Friday, 8 February 2008

Beethoven Symphonies Nos. 4 & 7

Deutsche Kammerphilharmonie Bremen; Paavo Järvi, dir.
Sony/BMG 88697129332 Hybrid SACD (69 min 23 s)
*** $$$

"Järvi the Younger" kicked off his Beethoven symphony cycle with vivid, high impact recordings of Nos. 3 and 8 (RCA Red Seal 88697-13066-2). Therein, he nailed his colours to the mast: swift, sure, deft articulation and a special bag of tricks for the kettledrums (Järvi is a percussionist by trade). Grandeur and rugged good humour in the tradition of Furtwängler and Klemperer are not on board for the voyage. The present issue is cast in the same mold and brings a palpable hit and a near miss. Volume 1 earned high praise in some quarters for the originality of the interpretations. After exhaustive comparisons it can be reported that Järvi is not doing anything that Carl Schuricht and Hermann Scherchen (among others) weren’t doing fifty years ago. What Järvi has going for him is a first class chamber orchestra and a state-of-the-art Direct Stream Digital recording.

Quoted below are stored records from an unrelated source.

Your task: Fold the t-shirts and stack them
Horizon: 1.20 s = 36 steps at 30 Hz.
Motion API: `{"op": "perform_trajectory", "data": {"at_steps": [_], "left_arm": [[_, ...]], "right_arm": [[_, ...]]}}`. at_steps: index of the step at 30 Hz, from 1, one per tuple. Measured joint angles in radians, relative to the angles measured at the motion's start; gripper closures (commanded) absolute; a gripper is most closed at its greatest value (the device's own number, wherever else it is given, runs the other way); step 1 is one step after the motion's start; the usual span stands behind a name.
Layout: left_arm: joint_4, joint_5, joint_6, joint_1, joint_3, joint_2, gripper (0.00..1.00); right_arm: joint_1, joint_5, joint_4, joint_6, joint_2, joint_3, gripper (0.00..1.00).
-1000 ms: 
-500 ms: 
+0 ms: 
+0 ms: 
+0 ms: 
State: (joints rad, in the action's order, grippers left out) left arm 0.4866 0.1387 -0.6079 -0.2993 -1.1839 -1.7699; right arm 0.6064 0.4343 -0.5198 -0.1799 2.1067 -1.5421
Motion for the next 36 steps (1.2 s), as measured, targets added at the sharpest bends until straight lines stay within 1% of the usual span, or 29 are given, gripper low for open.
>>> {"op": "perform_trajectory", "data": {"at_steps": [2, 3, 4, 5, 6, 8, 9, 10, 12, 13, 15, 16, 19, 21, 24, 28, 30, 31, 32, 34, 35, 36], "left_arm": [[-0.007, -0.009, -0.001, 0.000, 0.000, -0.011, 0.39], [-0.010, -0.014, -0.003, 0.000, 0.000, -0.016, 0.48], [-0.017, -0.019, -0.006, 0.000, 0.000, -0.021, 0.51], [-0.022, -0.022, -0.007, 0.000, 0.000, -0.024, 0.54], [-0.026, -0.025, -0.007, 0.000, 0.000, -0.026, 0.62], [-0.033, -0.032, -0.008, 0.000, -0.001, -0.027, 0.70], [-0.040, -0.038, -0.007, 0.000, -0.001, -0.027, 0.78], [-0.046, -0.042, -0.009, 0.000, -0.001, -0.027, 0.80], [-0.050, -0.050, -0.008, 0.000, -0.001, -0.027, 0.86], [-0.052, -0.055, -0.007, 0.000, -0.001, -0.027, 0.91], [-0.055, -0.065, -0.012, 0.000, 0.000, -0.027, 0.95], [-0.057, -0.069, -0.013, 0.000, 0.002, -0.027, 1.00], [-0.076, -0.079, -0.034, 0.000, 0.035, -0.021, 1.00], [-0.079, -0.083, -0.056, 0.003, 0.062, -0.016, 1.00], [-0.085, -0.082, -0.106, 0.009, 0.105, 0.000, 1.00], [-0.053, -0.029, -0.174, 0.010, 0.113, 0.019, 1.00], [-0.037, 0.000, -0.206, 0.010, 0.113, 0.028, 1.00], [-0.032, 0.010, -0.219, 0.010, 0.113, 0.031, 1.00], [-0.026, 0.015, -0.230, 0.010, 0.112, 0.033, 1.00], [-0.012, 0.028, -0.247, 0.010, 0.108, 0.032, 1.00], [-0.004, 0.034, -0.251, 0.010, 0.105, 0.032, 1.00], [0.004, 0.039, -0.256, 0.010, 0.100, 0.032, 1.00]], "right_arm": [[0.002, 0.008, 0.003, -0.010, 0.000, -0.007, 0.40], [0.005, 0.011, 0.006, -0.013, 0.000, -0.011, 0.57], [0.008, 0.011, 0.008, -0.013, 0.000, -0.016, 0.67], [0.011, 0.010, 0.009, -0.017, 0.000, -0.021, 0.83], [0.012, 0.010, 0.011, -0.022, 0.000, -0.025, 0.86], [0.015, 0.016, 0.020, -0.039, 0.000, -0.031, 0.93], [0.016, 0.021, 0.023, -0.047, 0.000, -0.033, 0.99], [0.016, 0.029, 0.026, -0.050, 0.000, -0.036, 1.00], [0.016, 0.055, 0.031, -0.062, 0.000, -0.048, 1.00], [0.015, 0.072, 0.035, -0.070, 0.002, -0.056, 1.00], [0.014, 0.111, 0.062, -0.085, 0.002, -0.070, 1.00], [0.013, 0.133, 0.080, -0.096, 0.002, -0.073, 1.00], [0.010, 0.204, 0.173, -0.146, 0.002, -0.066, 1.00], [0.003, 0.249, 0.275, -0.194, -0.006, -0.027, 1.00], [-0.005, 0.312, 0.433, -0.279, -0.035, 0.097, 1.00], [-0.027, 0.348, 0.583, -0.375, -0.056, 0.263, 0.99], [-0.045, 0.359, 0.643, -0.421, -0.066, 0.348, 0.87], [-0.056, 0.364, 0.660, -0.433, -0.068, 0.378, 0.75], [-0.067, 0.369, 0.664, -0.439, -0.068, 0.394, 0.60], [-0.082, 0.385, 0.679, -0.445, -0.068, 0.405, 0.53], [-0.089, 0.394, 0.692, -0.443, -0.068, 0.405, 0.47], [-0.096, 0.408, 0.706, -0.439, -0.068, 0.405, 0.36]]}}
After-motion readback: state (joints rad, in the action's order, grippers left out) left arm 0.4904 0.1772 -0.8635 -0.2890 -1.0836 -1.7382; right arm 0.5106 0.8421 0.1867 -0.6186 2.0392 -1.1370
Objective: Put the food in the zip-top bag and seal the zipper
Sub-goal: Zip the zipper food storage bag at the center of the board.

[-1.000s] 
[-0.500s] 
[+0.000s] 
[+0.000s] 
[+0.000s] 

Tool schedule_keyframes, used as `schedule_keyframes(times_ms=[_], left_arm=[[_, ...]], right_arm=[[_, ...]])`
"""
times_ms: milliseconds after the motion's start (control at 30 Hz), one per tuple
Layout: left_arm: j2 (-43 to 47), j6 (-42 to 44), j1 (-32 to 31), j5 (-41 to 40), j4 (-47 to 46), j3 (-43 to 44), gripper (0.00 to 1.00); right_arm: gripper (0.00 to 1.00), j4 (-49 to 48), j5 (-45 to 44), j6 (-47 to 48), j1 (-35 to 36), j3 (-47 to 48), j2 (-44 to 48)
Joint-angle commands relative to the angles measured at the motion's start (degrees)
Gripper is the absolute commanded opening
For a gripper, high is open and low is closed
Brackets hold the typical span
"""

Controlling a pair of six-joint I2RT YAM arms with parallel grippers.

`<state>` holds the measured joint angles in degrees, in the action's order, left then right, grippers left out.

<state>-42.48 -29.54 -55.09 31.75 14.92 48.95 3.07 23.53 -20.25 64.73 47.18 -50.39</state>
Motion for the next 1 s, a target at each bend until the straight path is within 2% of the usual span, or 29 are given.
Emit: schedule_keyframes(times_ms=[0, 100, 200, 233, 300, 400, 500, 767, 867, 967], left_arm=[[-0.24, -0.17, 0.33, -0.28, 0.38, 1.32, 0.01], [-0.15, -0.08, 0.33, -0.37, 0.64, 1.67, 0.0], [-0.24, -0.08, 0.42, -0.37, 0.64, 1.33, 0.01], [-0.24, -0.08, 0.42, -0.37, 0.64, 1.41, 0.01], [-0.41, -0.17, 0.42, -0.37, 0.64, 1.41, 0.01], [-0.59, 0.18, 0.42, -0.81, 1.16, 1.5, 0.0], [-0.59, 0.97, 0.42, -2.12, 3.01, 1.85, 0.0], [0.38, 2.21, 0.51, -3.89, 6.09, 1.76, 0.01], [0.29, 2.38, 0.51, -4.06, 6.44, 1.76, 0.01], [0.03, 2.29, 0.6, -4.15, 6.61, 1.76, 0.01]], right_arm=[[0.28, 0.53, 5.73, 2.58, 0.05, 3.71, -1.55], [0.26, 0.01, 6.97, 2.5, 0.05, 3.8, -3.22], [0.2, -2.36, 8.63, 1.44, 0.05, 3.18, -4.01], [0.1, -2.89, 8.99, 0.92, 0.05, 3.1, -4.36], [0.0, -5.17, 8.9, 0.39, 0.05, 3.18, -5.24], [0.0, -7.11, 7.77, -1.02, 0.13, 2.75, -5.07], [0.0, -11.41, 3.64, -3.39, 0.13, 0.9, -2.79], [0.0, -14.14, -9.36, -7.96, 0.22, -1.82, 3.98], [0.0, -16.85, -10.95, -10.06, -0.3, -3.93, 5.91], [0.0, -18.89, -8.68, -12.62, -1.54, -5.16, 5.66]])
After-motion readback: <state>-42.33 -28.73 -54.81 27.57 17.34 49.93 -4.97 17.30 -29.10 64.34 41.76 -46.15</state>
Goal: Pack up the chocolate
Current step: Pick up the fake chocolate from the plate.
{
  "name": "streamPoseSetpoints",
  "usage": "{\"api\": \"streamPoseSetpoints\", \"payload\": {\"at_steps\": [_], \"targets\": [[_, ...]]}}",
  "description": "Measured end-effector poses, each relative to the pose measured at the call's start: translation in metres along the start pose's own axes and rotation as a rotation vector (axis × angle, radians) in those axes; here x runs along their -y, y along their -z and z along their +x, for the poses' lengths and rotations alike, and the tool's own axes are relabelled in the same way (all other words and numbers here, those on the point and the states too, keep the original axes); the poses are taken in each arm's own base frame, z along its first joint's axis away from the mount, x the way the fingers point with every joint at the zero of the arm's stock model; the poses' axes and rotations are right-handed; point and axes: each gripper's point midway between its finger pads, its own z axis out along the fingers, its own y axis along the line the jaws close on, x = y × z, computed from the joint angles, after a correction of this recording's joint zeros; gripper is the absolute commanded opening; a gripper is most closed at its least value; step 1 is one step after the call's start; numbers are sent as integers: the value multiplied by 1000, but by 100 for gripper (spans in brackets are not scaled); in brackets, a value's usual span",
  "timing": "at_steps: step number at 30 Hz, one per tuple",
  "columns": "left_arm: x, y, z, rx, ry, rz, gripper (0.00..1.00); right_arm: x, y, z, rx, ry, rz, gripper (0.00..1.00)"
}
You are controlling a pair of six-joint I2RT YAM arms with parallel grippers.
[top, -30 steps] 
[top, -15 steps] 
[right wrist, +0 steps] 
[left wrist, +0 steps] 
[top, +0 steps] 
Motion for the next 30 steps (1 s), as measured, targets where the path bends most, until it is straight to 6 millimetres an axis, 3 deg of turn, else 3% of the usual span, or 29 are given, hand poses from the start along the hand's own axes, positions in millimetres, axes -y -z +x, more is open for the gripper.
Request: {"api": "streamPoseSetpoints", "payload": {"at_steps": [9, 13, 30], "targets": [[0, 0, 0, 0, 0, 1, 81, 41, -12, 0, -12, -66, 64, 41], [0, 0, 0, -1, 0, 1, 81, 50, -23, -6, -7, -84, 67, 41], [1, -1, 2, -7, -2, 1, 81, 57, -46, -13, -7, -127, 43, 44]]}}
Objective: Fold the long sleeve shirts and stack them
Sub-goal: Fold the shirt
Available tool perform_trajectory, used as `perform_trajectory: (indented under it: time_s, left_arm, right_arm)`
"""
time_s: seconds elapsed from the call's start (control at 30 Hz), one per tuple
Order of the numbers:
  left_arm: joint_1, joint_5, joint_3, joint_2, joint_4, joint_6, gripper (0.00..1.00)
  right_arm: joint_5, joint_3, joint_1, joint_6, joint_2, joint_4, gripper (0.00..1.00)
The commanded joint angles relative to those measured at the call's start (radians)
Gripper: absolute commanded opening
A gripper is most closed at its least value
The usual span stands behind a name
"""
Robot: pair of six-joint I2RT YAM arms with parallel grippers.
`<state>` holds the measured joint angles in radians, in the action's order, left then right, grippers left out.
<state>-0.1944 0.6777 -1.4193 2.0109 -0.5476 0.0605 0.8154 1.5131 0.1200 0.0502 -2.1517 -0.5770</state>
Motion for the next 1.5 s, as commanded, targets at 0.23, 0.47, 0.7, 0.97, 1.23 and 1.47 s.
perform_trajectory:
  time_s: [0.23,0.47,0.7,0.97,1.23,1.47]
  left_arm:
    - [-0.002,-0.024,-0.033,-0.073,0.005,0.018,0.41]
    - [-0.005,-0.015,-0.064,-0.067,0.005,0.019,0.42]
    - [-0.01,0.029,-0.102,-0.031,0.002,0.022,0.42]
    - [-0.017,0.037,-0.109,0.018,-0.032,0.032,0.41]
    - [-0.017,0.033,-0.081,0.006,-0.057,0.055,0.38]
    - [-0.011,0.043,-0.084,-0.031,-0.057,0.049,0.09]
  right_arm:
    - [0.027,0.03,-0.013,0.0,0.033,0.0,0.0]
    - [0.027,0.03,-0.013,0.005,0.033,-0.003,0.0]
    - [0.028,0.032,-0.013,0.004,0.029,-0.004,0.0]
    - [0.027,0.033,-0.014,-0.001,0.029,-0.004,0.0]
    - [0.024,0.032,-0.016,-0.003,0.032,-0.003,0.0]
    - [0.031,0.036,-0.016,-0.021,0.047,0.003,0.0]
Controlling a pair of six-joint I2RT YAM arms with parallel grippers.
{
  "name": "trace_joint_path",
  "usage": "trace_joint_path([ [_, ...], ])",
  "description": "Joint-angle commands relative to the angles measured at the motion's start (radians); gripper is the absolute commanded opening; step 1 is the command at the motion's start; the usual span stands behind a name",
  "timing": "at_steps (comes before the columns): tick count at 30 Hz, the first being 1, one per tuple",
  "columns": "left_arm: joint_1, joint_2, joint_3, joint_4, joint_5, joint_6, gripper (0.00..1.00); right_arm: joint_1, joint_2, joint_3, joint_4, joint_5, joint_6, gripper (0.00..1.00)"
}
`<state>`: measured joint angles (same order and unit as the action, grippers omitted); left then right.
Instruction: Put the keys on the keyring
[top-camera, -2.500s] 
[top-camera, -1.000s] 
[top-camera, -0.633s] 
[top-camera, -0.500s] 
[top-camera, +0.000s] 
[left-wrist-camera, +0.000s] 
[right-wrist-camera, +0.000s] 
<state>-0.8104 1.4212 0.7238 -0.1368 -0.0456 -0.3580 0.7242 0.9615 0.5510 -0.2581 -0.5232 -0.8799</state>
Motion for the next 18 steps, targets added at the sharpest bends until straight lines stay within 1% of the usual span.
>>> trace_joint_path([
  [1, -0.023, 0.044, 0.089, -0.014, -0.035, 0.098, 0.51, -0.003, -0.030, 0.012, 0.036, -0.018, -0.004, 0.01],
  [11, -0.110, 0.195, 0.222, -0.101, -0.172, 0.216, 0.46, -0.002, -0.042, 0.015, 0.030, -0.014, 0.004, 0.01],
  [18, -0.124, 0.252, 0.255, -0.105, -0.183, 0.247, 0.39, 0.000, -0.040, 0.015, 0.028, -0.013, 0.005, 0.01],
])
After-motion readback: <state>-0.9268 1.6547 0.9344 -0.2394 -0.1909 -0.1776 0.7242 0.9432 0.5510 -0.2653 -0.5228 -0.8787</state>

The Fourth Symphony fits the conductor’s concept hand-in-glove. It is a very convincing reading and an exciting listening experience. The Seventh is another matter. After the fireworks generated in his account of the Eroica, it really seems underplayed. The lack of grip may be due to patching from recording sessions two years apart and wholesale changes in orchestra personnel during the interval. In terms of other recent recordings, Paavo Järvi is outclassed by Stanislaw Skrowaczewski (Oehms), Sir Charles Mackerras (Hyperion) and Mikhail Pletnev (DG). One disc will neither make nor break a Beethoven symphony cycle but a weak Seventh is a serious obstacle to success. If SACD surround sound is an absolute necessity, a safer recommendation would be the continuing cycle from Osmo Vänskä and the Minnesota Orchestra (BIS).

FROM THE BEETHOVEN ARCHIVES:

Carl Schuricht and Hermann Scherchen defied the stereotype of the old-fashioned German conductor by infusing their performances with freshness and flexibility. Their recorded Beethoven traversals from the 1950s exemplify musical qualities normally associated with developments of recent decades. The CDs (5 disc boxes - mono):

-Schuricht: EMI CZS 7 62 910 2 - Orchestre de la Société des Concerts du Conservatoire. The conductor really gets his Paris orchestra "punching above its weight" in this stirring set. It may be hard to find but still keeps its place in EMI European catalogues at bargain price.

-Scherchen: Archipel ARPCD 0201 - Vienna State Opera Orchestra/Royal Philharmonic Orchestra. Archipel re-issued the set in 2005 in a 24-bit re-mastering and virtually no documentation. Terrific performances at a modest price.